Begrabt mein Herz in Wuppertal Wuppertal: Uwe Becker hat mit Gummistiefeln im Bett geschlafen
Wuppertal · Der WZ-Kolumnist behielt die Wupper besorgt im Blick.
Als ich vor wenigen Jahren von der lauten, aggressiven und vierspurigen Friedrich Engels-Allee auf die beschauliche andere Seite der Wupper direkt ans Flussufer zog, waren es nur wenige Schritte für meine Möbel und Kisten, aber ein großer für mich. In meiner neuen Hochparterrewohnung war nichts mehr vom Autolärm der naheliegenden Bundesstraße zu vernehmen. Vom Fenster aus blickte ich direkt auf den geliebten Fluss. Mit Schaudern dachte ich an meine alte Wohnung zurück, in der es am Tage, wenn Autos gnadenlos von Barmen nach Elberfeld und wieder zurück knatterten, so laut war, dass man sein eigenes Wort nicht verstehen konnte oder gar seine Gedanken.
Jetzt war alles friedlich und still: Mitten auf der Wupper residiert ein Graureiher, der auf einem Stein hockt und mit seinem langen Schnabel Rollmöpse aus dem Wasser fischt. Zwischen beiden Wohnungen liegen wirklich Welten: Dort, zum Greifen nah, die Allee mit ihrem permanenten Kraftverkehr, mit all seinem aufdringlichen Getöse und Gehabe, und hier die fast unberührte Natur, die sich anscheinend prächtig erholt hat. Als ich zum ersten Mal bei geöffnetem Fenster am Schreibtisch saß, sprang ich plötzlich hoch und rannte in die Küche, weil ich ein Geräusch von fließendem Wasser vernahm.
Da war aber nichts, kein Spülbecken lief über oder gar die Waschmaschine aus. Ich ging verwirrt zurück ins Büro und mir wurde schnell klar, was ich hörte und mich in Panik versetzt hatte, war nur das beschauliche Rauschen und Plätschern der Wupper.
Am letzten Mittwoch aber, als der Starkregen wütete, saß ich bis 5 Uhr in der Früh am Fenster, das Geräusch des Flusses war um einiges heftiger als üblich.

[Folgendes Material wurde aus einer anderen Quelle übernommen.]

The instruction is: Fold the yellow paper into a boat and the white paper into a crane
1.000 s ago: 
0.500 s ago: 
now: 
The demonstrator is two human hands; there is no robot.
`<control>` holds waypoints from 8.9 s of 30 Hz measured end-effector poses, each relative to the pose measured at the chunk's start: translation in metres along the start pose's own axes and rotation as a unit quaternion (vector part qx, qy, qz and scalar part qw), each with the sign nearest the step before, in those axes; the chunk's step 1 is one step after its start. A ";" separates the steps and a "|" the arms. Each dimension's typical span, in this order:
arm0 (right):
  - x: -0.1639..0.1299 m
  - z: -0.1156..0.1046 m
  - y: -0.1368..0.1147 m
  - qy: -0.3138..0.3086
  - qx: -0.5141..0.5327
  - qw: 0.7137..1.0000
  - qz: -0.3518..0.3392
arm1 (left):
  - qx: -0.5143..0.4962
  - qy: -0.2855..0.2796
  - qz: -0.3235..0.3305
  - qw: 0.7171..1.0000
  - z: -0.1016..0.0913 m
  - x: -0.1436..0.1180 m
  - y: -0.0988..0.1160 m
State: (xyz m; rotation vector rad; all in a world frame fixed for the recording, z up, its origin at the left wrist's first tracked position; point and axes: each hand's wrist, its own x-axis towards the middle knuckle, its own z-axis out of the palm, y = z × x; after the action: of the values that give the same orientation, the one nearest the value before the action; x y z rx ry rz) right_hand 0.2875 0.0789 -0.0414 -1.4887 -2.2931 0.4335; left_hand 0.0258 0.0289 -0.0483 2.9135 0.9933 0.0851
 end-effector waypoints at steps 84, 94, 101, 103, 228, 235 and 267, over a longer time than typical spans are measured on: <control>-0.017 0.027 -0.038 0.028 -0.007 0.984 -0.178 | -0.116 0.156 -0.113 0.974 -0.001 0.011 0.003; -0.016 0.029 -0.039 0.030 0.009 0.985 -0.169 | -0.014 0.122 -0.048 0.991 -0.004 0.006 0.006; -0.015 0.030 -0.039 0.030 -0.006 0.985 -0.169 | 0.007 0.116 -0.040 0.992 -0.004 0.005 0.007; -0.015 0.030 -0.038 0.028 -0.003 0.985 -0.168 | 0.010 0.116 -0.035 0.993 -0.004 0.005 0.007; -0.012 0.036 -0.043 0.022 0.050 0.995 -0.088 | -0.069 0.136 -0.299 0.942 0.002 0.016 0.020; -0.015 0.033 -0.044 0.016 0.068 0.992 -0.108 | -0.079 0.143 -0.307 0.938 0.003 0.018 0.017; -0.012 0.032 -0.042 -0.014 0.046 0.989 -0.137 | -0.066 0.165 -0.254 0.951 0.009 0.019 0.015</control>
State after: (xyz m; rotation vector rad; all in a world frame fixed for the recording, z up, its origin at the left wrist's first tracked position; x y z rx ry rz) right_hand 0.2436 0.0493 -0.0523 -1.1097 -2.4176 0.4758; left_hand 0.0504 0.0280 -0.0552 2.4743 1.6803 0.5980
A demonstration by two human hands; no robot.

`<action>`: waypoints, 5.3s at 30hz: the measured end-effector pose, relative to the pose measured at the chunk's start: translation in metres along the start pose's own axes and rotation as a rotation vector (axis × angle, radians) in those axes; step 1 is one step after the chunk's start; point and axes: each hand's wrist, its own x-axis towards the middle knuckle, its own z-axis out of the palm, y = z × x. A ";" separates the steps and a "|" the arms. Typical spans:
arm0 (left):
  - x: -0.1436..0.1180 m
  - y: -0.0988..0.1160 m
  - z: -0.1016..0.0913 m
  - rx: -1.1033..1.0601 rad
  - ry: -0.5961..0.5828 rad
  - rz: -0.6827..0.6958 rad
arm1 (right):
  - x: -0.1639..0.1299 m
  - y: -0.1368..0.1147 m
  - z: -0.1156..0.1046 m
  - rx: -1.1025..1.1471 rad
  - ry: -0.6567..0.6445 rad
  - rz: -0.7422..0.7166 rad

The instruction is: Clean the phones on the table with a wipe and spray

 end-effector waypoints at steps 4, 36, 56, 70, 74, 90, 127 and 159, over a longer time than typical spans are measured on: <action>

Die lieblich duftende Wupper war zu einem stinkenden, reißenden Strom mutiert, fast so angsteinflößend und schreckensbeladen wie die nahe gelegene Friedrich Engels-Allee mit ihren nicht enden wollenden Blechlawinen.
Ich wartete geduldig auf die zusätzlich angekündigte Flutwelle. Mein Notkoffer war gepackt mit dem, was man so gerade mitnehmen kann, wenn man unter Lebensgefahr die Wohnung räumen muss: Zahnbürste, Smartphone, Laptop, Ladekabel, Wohnungsschlüssel, Tabletten, Pillenschneider, Ausweispapiere und Geldbörse. Der ganze Rest, Töpfe, Pfannen und Langspielplatten hätten ein Raub der Flut werden können. Aber das Flussbett war ja schon randvoll, wo sollte dieses noch zu erwartende Wasser denn hin?
Irgendwann schlief ich mit Gummistiefeln an auf dem Bett ein. Im Traum war ich Sänger der Pheleiros, einem Trio, das in den 50er- bis 70er-Jahren für grauenhafte Unterhaltungsmusik der Nachkriegszeit verantwortlich zeichnete. In einer Samstagabend-Show sang ich vor glänzend aufgelegten, schunkelnden Zuschauern, den Sommerhit „Wasser ist zum Waschen da, falleri und fallera. Auch zum Zähneputzen kann man es benutzen. Wasser braucht das liebe Vieh, fallera und falleri.“
Als ich wieder erwachte, war die Wupper immer noch laut, stinkend und auf Krawall gebürstet, aber der Pegelstand hatte sich nicht mehr gefährlich verändert. Und als ich mich im Spiegelbild des geöffneten Fensters betrachtete, mit den Gummistiefeln, übermüdet, ungekämmt, aber glücklich lächelnd, da stellte ich mir kurz vor, ich sei Armin Laschet, der allein durch die Kraft seiner fröhlichen Gedanken die totale Katastrophe in Wuppertal verhinderte und von heute auf morgen einen sofortigen und radikalen Politikwechsel vollzog, der die ganze Bevölkerung überraschte. Und auch der Graureiher auf seinem Störstein war baff.